**What to work on**
Below is a listing; restate from it, character for character, the lines beginning at the line holding "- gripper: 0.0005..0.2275" and ending at the line holding "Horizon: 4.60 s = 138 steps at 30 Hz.", both included.

═══ Source material ═══

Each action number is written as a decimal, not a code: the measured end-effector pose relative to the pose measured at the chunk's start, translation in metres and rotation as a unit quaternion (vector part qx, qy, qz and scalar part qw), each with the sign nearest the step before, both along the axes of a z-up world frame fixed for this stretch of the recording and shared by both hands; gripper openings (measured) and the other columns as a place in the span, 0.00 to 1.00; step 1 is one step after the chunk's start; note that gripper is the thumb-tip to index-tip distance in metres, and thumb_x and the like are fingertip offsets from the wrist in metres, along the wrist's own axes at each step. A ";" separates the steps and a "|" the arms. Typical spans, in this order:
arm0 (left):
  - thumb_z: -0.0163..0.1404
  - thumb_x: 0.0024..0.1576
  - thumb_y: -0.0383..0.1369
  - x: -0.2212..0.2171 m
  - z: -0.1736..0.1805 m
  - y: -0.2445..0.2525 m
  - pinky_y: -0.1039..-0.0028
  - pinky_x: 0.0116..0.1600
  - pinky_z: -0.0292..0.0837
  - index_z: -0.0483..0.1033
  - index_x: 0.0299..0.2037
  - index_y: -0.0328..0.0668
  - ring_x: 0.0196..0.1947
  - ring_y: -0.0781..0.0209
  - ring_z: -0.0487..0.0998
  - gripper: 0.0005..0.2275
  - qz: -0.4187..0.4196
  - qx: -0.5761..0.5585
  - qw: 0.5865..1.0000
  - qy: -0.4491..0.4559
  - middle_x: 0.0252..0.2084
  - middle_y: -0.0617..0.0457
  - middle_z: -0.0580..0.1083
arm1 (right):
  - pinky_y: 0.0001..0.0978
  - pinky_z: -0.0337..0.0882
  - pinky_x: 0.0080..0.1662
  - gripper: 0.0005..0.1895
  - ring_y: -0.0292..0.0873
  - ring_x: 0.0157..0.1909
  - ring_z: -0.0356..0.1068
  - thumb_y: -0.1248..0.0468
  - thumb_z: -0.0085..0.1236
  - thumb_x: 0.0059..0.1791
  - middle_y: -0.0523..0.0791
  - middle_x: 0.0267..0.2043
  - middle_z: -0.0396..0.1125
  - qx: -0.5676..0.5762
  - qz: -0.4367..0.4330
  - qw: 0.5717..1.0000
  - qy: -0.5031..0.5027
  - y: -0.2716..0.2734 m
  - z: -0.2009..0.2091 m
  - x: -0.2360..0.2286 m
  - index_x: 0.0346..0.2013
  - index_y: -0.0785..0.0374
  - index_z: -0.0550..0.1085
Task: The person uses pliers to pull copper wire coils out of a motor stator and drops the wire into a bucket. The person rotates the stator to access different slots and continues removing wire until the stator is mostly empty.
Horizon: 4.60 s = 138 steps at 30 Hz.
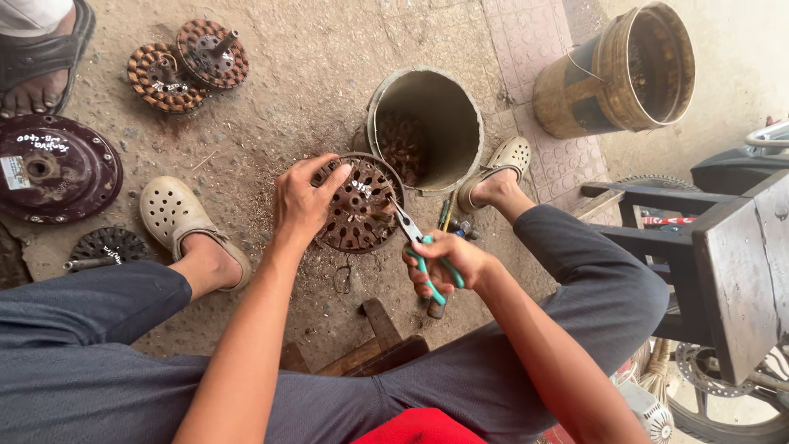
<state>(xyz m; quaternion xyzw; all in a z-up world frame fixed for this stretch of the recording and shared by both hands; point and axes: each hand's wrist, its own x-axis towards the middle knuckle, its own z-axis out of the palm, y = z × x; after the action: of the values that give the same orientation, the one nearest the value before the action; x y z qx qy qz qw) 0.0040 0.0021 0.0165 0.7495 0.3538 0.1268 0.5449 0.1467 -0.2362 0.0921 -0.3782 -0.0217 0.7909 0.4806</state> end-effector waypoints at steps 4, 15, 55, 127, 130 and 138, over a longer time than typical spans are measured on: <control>0.51 0.56 0.58 0.001 0.001 0.001 0.54 0.54 0.75 0.79 0.56 0.47 0.51 0.45 0.80 0.27 0.015 0.004 1.000 0.015 0.53 0.41 0.78 | 0.34 0.71 0.28 0.11 0.44 0.24 0.70 0.59 0.50 0.55 0.47 0.25 0.71 -0.091 0.104 0.866 -0.481 0.006 0.011 -0.026 0.34 0.64 0.72; 0.52 0.58 0.55 0.001 -0.014 -0.003 0.55 0.52 0.78 0.79 0.56 0.48 0.51 0.45 0.80 0.24 0.009 0.015 1.000 0.016 0.55 0.39 0.77 | 0.40 0.72 0.35 0.09 0.40 0.32 0.70 0.66 0.50 0.56 0.50 0.31 0.70 -0.070 -0.089 0.652 -0.750 0.003 0.014 0.032 0.35 0.70 0.71; 0.53 0.59 0.50 0.009 0.000 0.002 0.57 0.46 0.75 0.80 0.52 0.39 0.48 0.45 0.79 0.22 0.012 0.106 0.994 -0.012 0.52 0.38 0.78 | 0.35 0.70 0.34 0.14 0.45 0.31 0.74 0.58 0.53 0.52 0.49 0.31 0.74 -0.138 0.197 0.716 -0.656 0.036 0.088 -0.024 0.46 0.65 0.73; 0.55 0.44 0.26 -0.043 0.050 -0.034 0.73 0.19 0.52 0.63 0.22 0.44 0.12 0.68 0.59 0.10 -0.101 -0.400 0.904 0.116 0.15 0.61 0.61 | 0.27 0.69 0.26 0.32 0.33 0.26 0.66 0.67 0.60 0.47 0.42 0.32 0.67 -0.172 -0.280 0.835 -0.442 -0.033 0.036 -0.040 0.65 0.63 0.64; 0.54 0.45 0.26 -0.043 0.053 -0.027 0.76 0.19 0.48 0.60 0.22 0.48 0.12 0.72 0.55 0.11 -0.089 -0.488 0.859 0.130 0.16 0.63 0.58 | 0.27 0.69 0.27 0.32 0.33 0.26 0.67 0.67 0.60 0.48 0.43 0.30 0.67 -0.169 -0.253 0.838 -0.454 -0.028 0.035 -0.041 0.66 0.65 0.65; 0.54 0.46 0.23 -0.039 0.056 -0.031 0.76 0.18 0.51 0.60 0.21 0.46 0.11 0.69 0.60 0.13 -0.137 -0.407 0.900 0.080 0.15 0.60 0.61 | 0.27 0.70 0.26 0.32 0.34 0.26 0.68 0.67 0.60 0.47 0.42 0.30 0.68 -0.163 -0.281 0.835 -0.444 -0.029 0.037 -0.040 0.65 0.65 0.64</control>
<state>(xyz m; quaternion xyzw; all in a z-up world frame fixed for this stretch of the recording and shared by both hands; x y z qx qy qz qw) -0.0347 -0.0290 0.0728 0.5112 0.3108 -0.1640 0.7843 0.1068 -0.2650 0.1293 -0.7513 0.0032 0.3610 0.5525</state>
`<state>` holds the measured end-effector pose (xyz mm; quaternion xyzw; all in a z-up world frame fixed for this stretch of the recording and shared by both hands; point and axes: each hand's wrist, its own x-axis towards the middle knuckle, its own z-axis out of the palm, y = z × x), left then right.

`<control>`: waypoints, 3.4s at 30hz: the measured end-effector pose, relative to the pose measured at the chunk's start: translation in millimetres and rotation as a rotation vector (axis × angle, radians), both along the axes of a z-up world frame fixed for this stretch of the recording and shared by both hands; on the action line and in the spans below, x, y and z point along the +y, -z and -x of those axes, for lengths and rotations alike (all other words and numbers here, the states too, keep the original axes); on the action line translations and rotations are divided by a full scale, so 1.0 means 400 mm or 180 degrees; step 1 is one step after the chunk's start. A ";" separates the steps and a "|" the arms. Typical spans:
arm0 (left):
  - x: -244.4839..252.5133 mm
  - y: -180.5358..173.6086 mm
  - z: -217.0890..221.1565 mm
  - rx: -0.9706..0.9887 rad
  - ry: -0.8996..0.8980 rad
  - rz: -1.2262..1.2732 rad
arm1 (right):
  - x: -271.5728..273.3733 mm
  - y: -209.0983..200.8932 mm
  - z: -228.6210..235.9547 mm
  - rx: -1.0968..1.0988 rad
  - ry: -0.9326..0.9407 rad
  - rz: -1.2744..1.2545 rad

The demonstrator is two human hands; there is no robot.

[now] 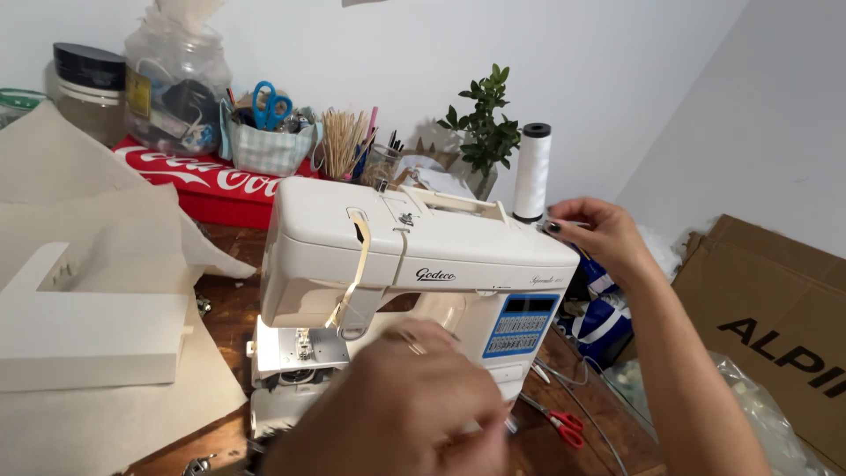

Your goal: Threading a sewing machine and winding thread onto a bobbin

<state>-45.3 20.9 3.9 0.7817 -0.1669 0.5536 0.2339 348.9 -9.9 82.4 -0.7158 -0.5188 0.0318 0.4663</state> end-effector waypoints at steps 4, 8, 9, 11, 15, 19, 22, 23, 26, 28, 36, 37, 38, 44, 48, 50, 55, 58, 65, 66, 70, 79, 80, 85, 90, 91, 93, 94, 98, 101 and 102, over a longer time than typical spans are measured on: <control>0.056 -0.025 0.032 0.0016 -0.0340 0.0207 | 0.023 0.006 0.055 -0.0126 0.0067 0.0153; 0.082 -0.023 0.026 -0.0064 -0.0441 0.0297 | -0.018 -0.015 0.055 -0.0635 0.0662 0.0511; 0.086 -0.023 0.025 -0.0048 -0.0425 0.0297 | -0.030 -0.018 0.045 -0.0452 0.0473 0.0435; 0.092 -0.024 0.024 -0.0036 -0.0406 0.0297 | -0.032 -0.021 0.036 -0.0271 0.0288 0.0359; 0.101 -0.021 0.015 0.0026 -0.0384 0.0353 | 0.008 0.004 0.008 -0.0097 0.0158 0.0177; 0.115 -0.017 0.008 0.0073 -0.0464 0.0438 | 0.022 -0.004 0.043 -0.0224 0.0000 0.0263; 0.138 -0.017 0.012 0.0281 -0.0461 0.0504 | -0.013 -0.029 0.083 -0.0606 0.0310 0.0577; 0.141 -0.014 0.010 0.0274 -0.0463 0.0510 | -0.021 -0.032 0.068 -0.0615 0.0307 0.0582; 0.130 0.009 -0.029 0.0480 -0.0047 0.0883 | -0.034 -0.032 0.031 -0.0529 -0.0058 0.0736; 0.100 0.042 -0.095 0.0636 0.0526 0.1114 | -0.022 -0.023 0.023 -0.0254 0.0053 0.0459; -0.136 0.042 -0.267 0.0380 0.1082 0.1149 | 0.005 0.008 -0.013 0.0029 -0.0164 0.0197; -0.160 0.038 -0.283 0.0446 0.1110 0.1219 | 0.001 0.017 -0.007 0.0192 -0.0405 0.0137; -0.158 0.031 -0.276 0.0447 0.1120 0.1222 | -0.003 0.014 -0.004 0.0192 -0.0395 0.0140; -0.073 -0.032 -0.108 0.0094 0.1029 0.0802 | -0.034 -0.004 -0.021 -0.0636 -0.0444 0.0368; 0.001 -0.054 0.011 -0.0115 0.0245 0.0621 | -0.004 -0.007 0.014 -0.0075 0.0068 0.0248; 0.035 -0.060 0.039 -0.0042 0.0061 0.0651 | 0.013 -0.001 0.024 0.0127 -0.0034 0.0231; 0.092 -0.063 0.036 -0.0098 -0.0361 0.0569 | -0.006 -0.023 0.047 -0.0775 0.0609 0.0585; 0.117 -0.052 0.016 0.0011 -0.0375 0.0723 | -0.054 -0.048 0.068 -0.0907 0.0512 0.0647; 0.124 -0.047 0.001 0.0124 -0.0461 0.0848 | 0.011 -0.023 0.066 -0.0164 0.0065 0.0295; 0.123 -0.047 0.004 0.0125 -0.0458 0.0828 | 0.018 -0.020 0.064 -0.0215 0.0068 0.0287; 0.127 -0.050 0.012 0.0134 -0.0488 0.0836 | 0.000 -0.045 0.118 -0.0714 0.0701 0.0728; 0.172 -0.042 -0.006 0.0207 -0.0590 0.0802 | -0.006 -0.038 0.051 -0.0288 0.0492 0.0496; 0.171 -0.040 -0.009 0.0217 -0.0585 0.0795 | -0.004 -0.034 0.053 -0.0277 0.0498 0.0491; 0.167 -0.017 -0.038 0.0589 -0.0517 0.0710 | 0.001 -0.021 0.072 -0.0175 0.0332 0.0342; 0.045 0.055 -0.177 0.0844 0.0648 0.1159 | -0.044 -0.031 0.050 -0.0465 0.0043 0.0595; 0.006 0.065 -0.202 0.0688 0.1005 0.0946 | -0.048 -0.031 0.036 -0.0402 -0.0138 0.0624; -0.051 0.059 -0.244 0.0583 0.1068 0.1018 | -0.043 -0.032 0.049 -0.0273 0.0005 0.0583; -0.078 0.055 -0.264 0.0474 0.1126 0.1092 | -0.037 -0.035 0.057 -0.0148 0.0141 0.0544; -0.114 0.046 -0.329 0.0468 0.1038 0.1389 | -0.003 -0.026 0.011 -0.0202 0.0137 0.0336; -0.092 0.040 -0.297 0.0695 0.0882 0.1153 | -0.006 -0.015 0.034 -0.0029 -0.0247 0.0355; -0.074 0.037 -0.270 0.0334 0.0521 0.0616 | -0.013 -0.017 0.048 -0.0365 0.0072 0.0464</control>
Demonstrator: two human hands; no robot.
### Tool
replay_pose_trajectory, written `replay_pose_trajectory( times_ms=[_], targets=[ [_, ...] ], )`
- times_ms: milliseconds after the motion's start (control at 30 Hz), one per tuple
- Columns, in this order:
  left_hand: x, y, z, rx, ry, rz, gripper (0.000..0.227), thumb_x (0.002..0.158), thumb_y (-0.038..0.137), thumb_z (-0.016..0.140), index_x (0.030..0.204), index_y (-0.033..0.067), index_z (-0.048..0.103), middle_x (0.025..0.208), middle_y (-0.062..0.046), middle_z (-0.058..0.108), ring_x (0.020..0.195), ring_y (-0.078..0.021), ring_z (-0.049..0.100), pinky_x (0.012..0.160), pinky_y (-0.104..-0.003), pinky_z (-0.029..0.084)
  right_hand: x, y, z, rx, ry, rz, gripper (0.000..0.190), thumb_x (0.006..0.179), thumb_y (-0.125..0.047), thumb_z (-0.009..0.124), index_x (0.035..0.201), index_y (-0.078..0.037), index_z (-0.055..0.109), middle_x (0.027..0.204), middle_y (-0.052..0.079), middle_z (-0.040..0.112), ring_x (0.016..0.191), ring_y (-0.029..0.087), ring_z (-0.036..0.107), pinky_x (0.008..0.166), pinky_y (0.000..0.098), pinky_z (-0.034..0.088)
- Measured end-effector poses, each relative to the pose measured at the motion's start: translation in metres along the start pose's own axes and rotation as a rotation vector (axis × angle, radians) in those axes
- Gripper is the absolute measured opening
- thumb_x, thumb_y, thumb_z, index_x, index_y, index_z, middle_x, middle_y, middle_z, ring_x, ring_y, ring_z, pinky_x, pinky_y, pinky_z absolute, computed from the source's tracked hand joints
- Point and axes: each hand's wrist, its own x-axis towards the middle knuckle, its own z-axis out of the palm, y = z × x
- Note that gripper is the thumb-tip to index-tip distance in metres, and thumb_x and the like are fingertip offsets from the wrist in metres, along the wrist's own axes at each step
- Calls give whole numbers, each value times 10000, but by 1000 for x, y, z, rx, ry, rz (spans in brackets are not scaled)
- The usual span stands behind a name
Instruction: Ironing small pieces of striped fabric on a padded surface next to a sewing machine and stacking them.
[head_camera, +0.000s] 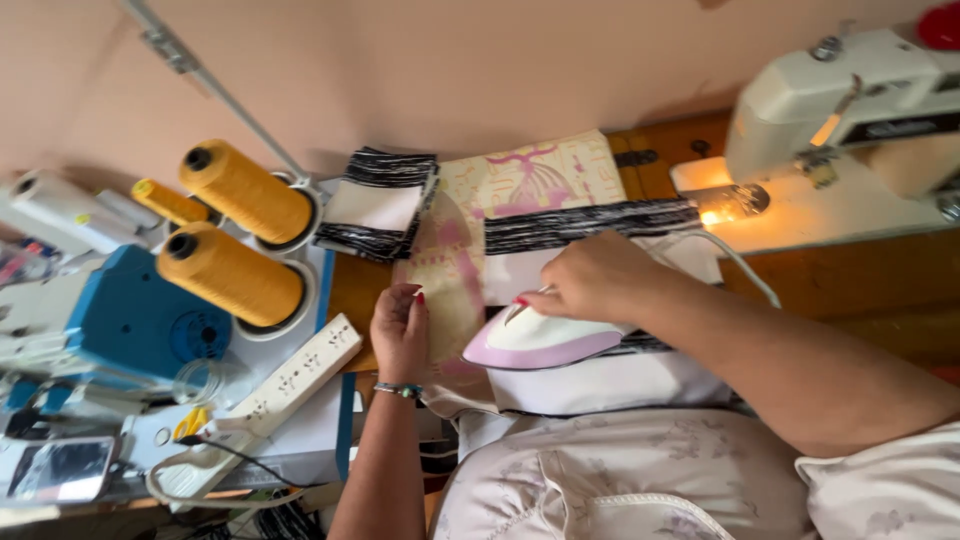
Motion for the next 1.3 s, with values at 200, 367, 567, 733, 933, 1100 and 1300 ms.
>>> replay_pose_trajectory(
  times_ms=[200,367,567,733,933,1100,1300],
  targets=[
    [1,-6,2,104,-32,-9,97,991,37,654,1082,25,682,744,-100,664,657,-160,594,655,-300,510,-114,133,58,340,734,261,200,988,-296,647,898,-152,753,794,125,716,847,360,703,764,427,549],
    [3,8,6,434,-69,-26,112,939,179,650,996,130,734,810,5,682,690,-129,618,638,-305,481,-201,206,70,661,1150,792,232,938,-305,483,790,-146,564,645,39,524,549,197,509,473,328,357],
    [1,0,7,558,-77,4,121,920,193,654,987,135,737,866,-13,683,782,-189,634,688,-370,496,-228,247,105,895,1710,515,553,1068,-541,381,1024,-18,557,952,142,557,833,239,530,698,378,427],
    [1,3,5,585,-74,32,102,921,184,656,965,130,730,827,-23,670,735,-198,631,657,-373,480,-225,306,147,644,1851,110,518,1110,-313,339,1344,116,511,1367,333,528,1234,424,509,1091,557,444],
    [0,5,8,587,-87,59,77,875,141,644,903,143,715,776,-17,648,699,-209,606,655,-384,475,-229,366,217,1098,1898,621,445,1031,-481,427,865,-86,548,781,89,587,651,208,601,620,348,568],
    [1,-6,12,635,-54,207,72,874,192,772,936,198,735,761,-56,667,759,-304,685,711,-403,559,-245,338,222,805,1447,557,275,1008,-431,524,999,-172,615,920,18,647,834,190,632,753,339,558],
    [36,16,52,881,-235,94,291,912,321,671,1113,112,688,901,-238,718,870,-490,698,797,-609,550,-211,270,197,452,930,445,211,982,-372,639,1162,-276,693,1088,-69,717,1053,170,668,912,328,546]
  ],
)
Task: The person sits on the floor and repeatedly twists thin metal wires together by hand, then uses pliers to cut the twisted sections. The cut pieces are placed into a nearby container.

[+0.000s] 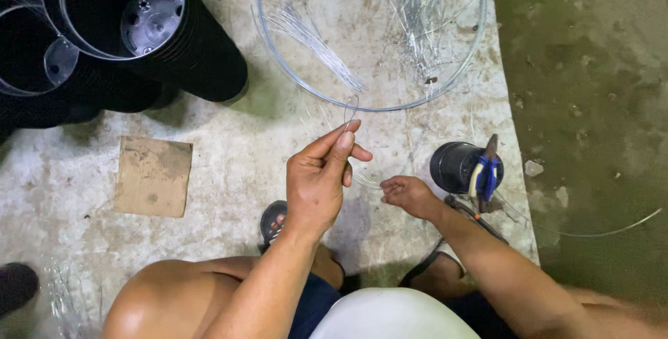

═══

**Solution**
  - gripper: 0.0005..0.2275
  - qz: -0.4187..0.4196
  - qx: -0.5761..0.5585
  - qw: 0.5865..1.0000
  - qy: -0.4491..0.4559
  - middle_x: 0.0252..0.2084
  - middle_y: -0.0617..0.0457
  - middle_z: -0.0580..0.1083
arm1 (right):
  - pinky_y: 0.0001..0.0978
  - pinky_z: -0.0337..0.0882
  - pinky_x: 0.0080..0.1662
  - gripper: 0.0005..0.1895
  - ring_y: -0.0292..0.0873
  - ring_x: 0.0157..0.1909
  - ring_z: -0.0356..0.1068
  - thumb_y: -0.1248..0.0468
  - thumb_z: -0.0085..0.1236
  - thumb_x: 0.0059..0.1791
  - middle_y: -0.0523..0.0791
  - middle_x: 0.0267..0.2043
  - middle_z: -0.0396..0.1125
  - qx: -0.5676..0.5762
  - qz: -0.4367..0.4330
  - qw: 0.5717..1.0000
  - qy: -0.5031..0.5027
  - y: -0.2716..0.2734 m
  - z: -0.2009..0.2091 m
  - x: -0.2360..0.2286 m
  - index_x: 0.0346..0.2013
  - index_y: -0.0785..0.0374
  - index_z: -0.0550..0.1085
Task: The person uses pliers to pull copper wire coils out of a motor stator and drops the wire into a bucket. The person rotates the stator to access different slots and continues removing wire until the stator is mostly empty.
Horizon: 4.60 s = 138 steps at 30 Hz.

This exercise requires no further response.